• _Prompt_:
If a line in the data contains "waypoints", copy it out.

• _Provided records_:
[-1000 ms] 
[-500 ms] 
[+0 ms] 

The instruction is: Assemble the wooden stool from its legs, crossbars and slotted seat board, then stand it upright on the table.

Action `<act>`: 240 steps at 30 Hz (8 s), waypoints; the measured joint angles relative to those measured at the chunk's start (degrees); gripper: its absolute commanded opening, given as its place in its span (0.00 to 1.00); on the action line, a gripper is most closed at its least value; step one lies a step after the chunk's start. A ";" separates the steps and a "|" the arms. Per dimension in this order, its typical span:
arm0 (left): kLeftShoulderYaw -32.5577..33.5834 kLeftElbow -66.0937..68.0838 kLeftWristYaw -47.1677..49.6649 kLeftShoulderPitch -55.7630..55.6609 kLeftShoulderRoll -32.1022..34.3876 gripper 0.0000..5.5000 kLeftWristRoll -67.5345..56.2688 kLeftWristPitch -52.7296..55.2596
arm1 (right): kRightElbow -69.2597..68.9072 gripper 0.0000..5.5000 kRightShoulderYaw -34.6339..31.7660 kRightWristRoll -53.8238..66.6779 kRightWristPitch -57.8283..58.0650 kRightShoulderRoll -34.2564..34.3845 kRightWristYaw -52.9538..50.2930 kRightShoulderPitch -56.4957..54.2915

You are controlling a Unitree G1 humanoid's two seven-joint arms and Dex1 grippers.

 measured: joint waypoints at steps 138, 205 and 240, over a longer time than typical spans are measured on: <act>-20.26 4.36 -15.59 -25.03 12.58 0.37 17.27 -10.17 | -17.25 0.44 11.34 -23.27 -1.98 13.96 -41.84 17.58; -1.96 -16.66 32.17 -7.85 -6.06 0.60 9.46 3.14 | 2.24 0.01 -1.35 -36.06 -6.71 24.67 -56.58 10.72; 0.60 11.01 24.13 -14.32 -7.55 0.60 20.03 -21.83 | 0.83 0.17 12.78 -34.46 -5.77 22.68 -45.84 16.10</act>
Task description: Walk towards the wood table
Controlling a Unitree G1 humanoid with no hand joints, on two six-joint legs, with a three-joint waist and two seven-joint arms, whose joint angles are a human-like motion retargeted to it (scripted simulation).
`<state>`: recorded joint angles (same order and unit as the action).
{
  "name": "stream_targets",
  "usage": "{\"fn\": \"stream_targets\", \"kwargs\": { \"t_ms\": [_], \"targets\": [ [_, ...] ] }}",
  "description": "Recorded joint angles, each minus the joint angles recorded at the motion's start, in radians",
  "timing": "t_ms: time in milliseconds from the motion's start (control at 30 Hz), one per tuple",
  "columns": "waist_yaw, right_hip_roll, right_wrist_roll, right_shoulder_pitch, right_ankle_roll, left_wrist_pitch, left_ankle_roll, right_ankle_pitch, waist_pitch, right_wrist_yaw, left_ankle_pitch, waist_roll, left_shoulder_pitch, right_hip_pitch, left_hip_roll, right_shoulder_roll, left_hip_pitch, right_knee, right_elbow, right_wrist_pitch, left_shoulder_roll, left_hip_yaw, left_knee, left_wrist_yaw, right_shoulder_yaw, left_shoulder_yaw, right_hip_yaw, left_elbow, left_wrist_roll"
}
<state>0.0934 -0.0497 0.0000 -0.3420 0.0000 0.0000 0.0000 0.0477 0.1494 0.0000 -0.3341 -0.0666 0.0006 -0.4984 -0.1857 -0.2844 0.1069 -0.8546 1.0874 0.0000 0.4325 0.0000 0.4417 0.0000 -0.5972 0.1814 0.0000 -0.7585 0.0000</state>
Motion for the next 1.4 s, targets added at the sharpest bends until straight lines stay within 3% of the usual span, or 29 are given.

• _Result_:
Action `<act>`: 240 steps at 30 Hz (8 s), waypoints; the measured joint angles relative to those measured at the chunk's start (degrees); gripper: its absolute commanded opening, given as its place in its span (0.00 to 1.00); on the action line, a gripper is most closed at its least value; step one lies a step after the chunk's start. A ";" separates the steps and a "|" the arms. Per dimension in this order, its typical span:
 measured: joint waypoints at steps 138, 205 and 240, over a longer time than typical spans are measured on: <act>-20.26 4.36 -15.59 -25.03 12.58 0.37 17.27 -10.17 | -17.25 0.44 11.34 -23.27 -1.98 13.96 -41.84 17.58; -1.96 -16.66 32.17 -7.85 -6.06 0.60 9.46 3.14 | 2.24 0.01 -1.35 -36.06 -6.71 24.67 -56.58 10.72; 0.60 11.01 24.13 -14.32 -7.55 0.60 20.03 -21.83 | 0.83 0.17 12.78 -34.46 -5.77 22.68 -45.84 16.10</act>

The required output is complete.